**Exercise directions**
Could you set down every entry exactly as it appears?

Extracted records:
•••
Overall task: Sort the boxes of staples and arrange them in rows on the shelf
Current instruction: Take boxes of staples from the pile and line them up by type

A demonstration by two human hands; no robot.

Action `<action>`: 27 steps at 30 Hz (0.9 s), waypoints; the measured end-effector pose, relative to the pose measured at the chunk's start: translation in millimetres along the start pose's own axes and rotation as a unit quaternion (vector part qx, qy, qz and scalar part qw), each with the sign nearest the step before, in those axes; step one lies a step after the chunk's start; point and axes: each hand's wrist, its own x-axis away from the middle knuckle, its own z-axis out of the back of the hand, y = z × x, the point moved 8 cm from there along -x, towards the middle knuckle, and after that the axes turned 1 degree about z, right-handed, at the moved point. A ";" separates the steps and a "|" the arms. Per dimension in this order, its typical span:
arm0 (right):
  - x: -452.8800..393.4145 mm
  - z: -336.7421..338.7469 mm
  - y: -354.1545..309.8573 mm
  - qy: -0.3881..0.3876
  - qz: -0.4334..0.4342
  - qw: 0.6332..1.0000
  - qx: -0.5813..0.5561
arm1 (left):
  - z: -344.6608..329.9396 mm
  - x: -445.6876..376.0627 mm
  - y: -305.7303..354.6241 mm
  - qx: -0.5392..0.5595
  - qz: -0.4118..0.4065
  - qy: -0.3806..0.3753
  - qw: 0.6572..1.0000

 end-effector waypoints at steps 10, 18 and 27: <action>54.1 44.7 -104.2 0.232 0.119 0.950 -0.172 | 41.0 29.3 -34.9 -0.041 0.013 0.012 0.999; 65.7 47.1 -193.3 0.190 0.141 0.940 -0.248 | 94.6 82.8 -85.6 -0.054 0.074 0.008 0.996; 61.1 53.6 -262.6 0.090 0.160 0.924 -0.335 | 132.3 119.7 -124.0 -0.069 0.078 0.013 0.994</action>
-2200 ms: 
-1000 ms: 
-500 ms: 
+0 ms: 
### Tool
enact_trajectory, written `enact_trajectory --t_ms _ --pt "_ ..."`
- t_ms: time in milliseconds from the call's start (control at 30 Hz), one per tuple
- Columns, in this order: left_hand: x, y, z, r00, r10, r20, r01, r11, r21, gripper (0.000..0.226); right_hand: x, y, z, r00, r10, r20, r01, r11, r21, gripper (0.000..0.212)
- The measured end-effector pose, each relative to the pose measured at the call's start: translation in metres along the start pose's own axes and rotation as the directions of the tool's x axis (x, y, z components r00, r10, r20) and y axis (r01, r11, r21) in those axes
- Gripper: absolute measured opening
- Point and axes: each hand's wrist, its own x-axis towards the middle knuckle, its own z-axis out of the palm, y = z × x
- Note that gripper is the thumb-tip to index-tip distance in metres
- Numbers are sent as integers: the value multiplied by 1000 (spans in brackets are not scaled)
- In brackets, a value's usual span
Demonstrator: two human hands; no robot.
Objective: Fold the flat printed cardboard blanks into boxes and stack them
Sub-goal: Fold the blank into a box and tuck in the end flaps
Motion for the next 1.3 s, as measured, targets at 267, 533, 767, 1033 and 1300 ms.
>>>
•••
**Solution to the exercise**
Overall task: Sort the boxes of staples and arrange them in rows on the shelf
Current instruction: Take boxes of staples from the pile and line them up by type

A demonstration by two human hands; no robot.

Action `<action>`: 27 steps at 30 Hz (0.9 s), waypoints; the measured end-effector pose, relative to the pose measured at the chunk's start: translation in millimetres along the start pose's own axes and rotation as a unit quaternion (vector part qx, qy, qz and scalar part qw), each with the sign nearest the step before, in those axes; step one lies a step after the chunk's start; point and axes: each hand's wrist, its own x-axis away from the middle knuckle, its own z-axis out of the back of the hand, y = z × x, the point moved 8 cm from there along -x, towards the middle knuckle, and after that the axes turned 1 degree about z, right-handed, at the moved point. A ";" separates the steps and a "|" the arms. Per dimension in this order, its typical span:
arm0 (right):
  - x: -452.8800..393.4145 mm
  - z: -336.7421..338.7469 mm
  - y: -354.1545..309.8573 mm
  - qy: -0.3881..0.3876
  - qz: -0.4334..0.4342
  - qw: 0.6332..1.0000
  - qx: -0.5813..0.5561
arm1 (left):
  - z: -344.6608..329.9396 mm
  - x: -445.6876..376.0627 mm
  - y: -305.7303..354.6241 mm
  - qx: -0.5392..0.5595
  - qz: -0.4118..0.4065
  - qy: -0.3806..0.3753
  - qw: 0.6572..1.0000

 end-effector waypoints at steps 10, 18 and 27: <action>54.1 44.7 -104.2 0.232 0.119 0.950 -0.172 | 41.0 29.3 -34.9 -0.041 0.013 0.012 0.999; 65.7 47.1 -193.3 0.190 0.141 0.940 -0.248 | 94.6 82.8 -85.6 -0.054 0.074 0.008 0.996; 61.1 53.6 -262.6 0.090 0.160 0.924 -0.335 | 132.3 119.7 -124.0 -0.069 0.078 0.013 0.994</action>
-2200 ms: 
-1000 ms: 
-500 ms: 
+0 ms: 
### Tool
enact_trajectory, written `enact_trajectory --t_ms _ --pt "_ ..."`
- t_ms: time in milliseconds from the call's start (control at 30 Hz), one per tuple
- Columns, in this order: left_hand: x, y, z, r00, r10, r20, r01, r11, r21, gripper (0.000..0.226); right_hand: x, y, z, r00, r10, r20, r01, r11, r21, gripper (0.000..0.212)
- The measured end-effector pose, each relative to the pose measured at the call's start: translation in metres along the start pose's own axes and rotation as the directions of the tool's x axis (x, y, z components r00, r10, r20) and y axis (r01, r11, r21) in those axes
- Gripper: absolute measured opening
- Point and axes: each hand's wrist, its own x-axis towards the middle knuckle, its own z-axis out of the palm, y = z × x
- Note that gripper is the thumb-tip to index-tip distance in metres
- Numbers are sent as integers: the value multiplied by 1000 (spans in brackets are not scaled)
- In brackets, a value's usual span
Demonstrator: two human hands; no robot.
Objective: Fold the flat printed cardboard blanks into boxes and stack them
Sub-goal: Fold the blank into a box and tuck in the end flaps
Motion for the next 1.3 s, as measured, targets at 267, 533, 767, 1033 and 1300 ms.
>>>

The answer given above is complete as it stands.